Sementara itu, Ketua Kebijakan Publik DPN Asosiasi Pengusaha Indonesia (Apindo) Danang Girindrawardana meminta sebaiknya Pemerintah dapat bersikap lebih bijak dengan tidak menyerahkan semua aturan IHT ini kepada Kemenkes.
Berdasarkan data Kementerian Perindustrian, total tenaga kerja yang terserap dalam industri rokok sebanyak 5,98 juta orang yang terdiri dari 4,28 juta orang bekerja di sektor manufaktur dan industri dan 1,7 juta orang sisanya bekerja di sektor perkebunan.
Oleh karena itu, ia menilai pendelegasian kebijakan IHT ini dapat membahayakan keberlangsungan industri ini dan semua ekosistem di dalamnya, termasuk menjadikan Kemenkes mengabaikan kewenangan dan tupoksi kementerian lain. Hal-hal yang menjadi kewenangan Kementerian/Lembaga lain contohnya seperti aspek ketenagakerjaan hingga soal cukai hasil tembakau.
“Kemenkes tidak memiliki cukup kemampuan untuk mengelola dampak pengaturan yang dikeluarkannya ini, setidaknya dampak kepada sistem perdagangan dan perindustrian, apalagi saat menyentuh persoalan ketenagakerjaan dan cukai pajak yang berlaku di Indonesia,” jelasnya.
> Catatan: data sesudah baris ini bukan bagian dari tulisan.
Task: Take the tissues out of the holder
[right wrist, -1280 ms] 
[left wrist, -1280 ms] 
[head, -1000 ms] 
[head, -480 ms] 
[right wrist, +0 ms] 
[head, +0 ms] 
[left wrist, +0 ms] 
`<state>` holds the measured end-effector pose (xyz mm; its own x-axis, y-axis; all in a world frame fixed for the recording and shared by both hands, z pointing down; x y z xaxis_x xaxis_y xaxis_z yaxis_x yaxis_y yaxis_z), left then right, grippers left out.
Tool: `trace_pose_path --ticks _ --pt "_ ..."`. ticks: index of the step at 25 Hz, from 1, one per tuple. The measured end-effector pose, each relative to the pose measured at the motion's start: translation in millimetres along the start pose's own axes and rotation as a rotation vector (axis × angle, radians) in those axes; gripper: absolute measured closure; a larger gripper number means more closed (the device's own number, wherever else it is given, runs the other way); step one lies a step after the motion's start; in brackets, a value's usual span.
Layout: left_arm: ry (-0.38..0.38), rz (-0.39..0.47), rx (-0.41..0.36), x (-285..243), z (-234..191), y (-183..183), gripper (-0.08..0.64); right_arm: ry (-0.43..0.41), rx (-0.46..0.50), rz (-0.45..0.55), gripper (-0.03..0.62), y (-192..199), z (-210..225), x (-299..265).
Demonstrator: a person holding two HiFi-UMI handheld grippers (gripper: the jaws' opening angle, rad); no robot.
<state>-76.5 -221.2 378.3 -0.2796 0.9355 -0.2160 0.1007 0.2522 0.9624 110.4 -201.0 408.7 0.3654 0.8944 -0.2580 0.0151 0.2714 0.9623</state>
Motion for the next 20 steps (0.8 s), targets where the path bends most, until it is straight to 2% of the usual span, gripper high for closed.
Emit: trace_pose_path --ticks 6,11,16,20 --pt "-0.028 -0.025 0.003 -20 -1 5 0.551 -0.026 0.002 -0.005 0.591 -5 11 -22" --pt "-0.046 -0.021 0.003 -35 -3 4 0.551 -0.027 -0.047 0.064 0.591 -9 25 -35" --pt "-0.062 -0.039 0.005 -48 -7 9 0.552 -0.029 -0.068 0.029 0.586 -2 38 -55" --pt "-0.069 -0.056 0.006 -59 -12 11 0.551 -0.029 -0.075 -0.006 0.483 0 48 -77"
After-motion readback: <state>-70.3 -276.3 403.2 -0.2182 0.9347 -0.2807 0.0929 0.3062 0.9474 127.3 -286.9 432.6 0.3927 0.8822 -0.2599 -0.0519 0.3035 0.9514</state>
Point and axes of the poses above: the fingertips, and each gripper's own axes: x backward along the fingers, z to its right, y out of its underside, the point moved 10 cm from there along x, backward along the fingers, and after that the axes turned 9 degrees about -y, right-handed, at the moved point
Sampai dengan saat ini IHT merupakan sektor penyumbang penerimaan negara terbesar lewat cukai. Kontribusi ini diperkuat melalui keberhasilan menyerap tenaga kerja dalam jumlah banyak. Oleh karena itu, jika industri ini semakin ditekan melalui regulasi yang eksesif, maka dinilai akan ada beberapa daerah yang merugi, penerimaan negara dapat berkurang, bahkan ada risiko meningkatnya jumlah pengangguran.